Her writing imbues a feeling (like in fiction) of time and place. Why would the reviewer think she is lying or exaggerating? I do believe danger and damage can happen in a junkyard, especially if children are doing the work. I do know a little bit about how parents don't let their children have their own opinions, but to be a zealot like her father and to have a mother who can't stand up to her husband so that her children are properly cared for, and an abusive brother -- that is terrible and may be something to write about, to get them to stop, or see her view, or maybe to garner support elsewhere.

And I do believe she was naive at first, at BYU (the Amazon reviewer couldn't get that). The bigger point she was trying to make, I think, is that there should never be any abuse in any family--give your children the right to their opinion without rejection, give them the right to an education, let them choose their religion, or critique it, seek medical help if it is needed. Don't "homeschool" your children if you aren't even doing it. Call 911, if it is required. Natural medicine is helpful, but in conjunction with conventional medicine from hospitals.

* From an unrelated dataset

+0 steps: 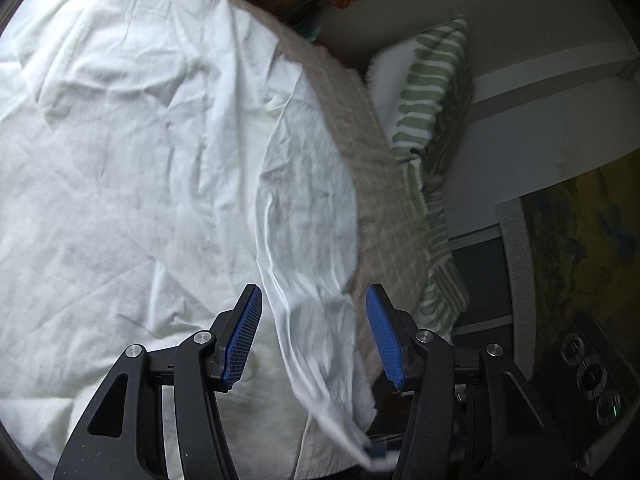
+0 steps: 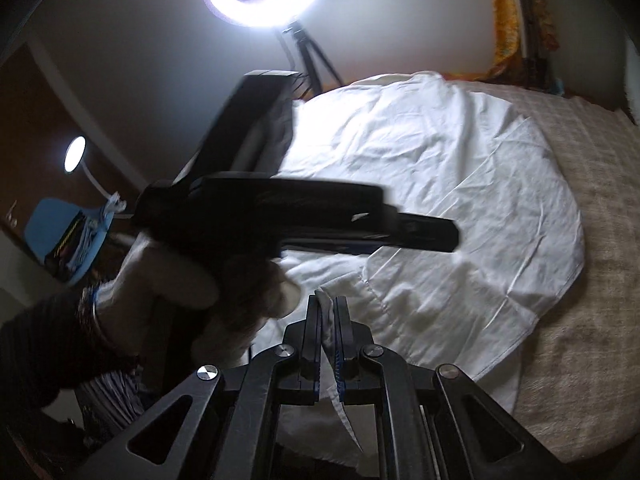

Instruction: Fold small clothes

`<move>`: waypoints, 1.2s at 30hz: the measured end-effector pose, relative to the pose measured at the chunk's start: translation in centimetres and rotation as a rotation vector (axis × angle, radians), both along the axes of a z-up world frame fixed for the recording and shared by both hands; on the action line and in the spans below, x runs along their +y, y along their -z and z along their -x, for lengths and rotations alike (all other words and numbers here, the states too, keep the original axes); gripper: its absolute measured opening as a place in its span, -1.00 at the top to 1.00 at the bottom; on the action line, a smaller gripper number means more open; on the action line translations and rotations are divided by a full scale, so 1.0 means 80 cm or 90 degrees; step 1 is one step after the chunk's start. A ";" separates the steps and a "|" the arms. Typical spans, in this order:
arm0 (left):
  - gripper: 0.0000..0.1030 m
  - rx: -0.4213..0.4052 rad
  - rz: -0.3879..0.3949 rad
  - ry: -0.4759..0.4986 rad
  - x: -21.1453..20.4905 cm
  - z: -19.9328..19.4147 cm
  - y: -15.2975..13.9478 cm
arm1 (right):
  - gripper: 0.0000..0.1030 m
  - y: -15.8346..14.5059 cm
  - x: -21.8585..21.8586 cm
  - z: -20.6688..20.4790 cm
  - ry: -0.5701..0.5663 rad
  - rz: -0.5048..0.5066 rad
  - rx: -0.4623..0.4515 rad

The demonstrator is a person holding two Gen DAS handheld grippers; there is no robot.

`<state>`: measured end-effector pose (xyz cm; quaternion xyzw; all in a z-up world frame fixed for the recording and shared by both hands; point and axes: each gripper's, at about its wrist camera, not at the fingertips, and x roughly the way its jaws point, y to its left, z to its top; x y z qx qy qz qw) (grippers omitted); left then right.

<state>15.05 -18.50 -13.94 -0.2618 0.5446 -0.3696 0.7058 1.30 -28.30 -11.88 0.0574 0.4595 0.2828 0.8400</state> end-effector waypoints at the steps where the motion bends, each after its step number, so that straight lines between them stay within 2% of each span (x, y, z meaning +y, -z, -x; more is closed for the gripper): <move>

There should be no rejection between family members. Number One (unless there is abuse). There should be no pitting one family member against the other (not including abuse).

If you lived on a mountain farm with no electronics, wouldn't you take books to bed and read (when you weren't working) and wouldn't you be great at writing? Wouldn't you want to buy textbooks to learn algebra, trig, and calculus if you wanted to study and go to college? I didn't find it unbelievable in the least.

I was taken with her story, saddened by it, but also energized by it - how she rose above all the family adversity, but still wrote with empathy about her family--until she couldn't anymore. Sometimes you have to leave to get peace. Even family members. Who likes being abused? I wouldn't.

It was a great, interesting read. I found her so believable and sweet. She even included footnotes when memories varied between her siblings. It tugged at my heart. It was amazing.

The memoir is about a daughter who is part of a Mormon family living in a rural part of Idaho at the base of a mountain, running a junkyard on a farm. Her mother has a successful business making essential oils and was a midwife before an accident made it impossible. The father is anti-government/anti-establishment; his younger kids were homeschooled, but it stopped because they were too busy working the farm, which is the junkyard; the father does not believe in conventional medicine, he believes in homeopathy. This memoir is about everything that might go wrong in a family, but everything that might go right if a young girl puts her mind to it.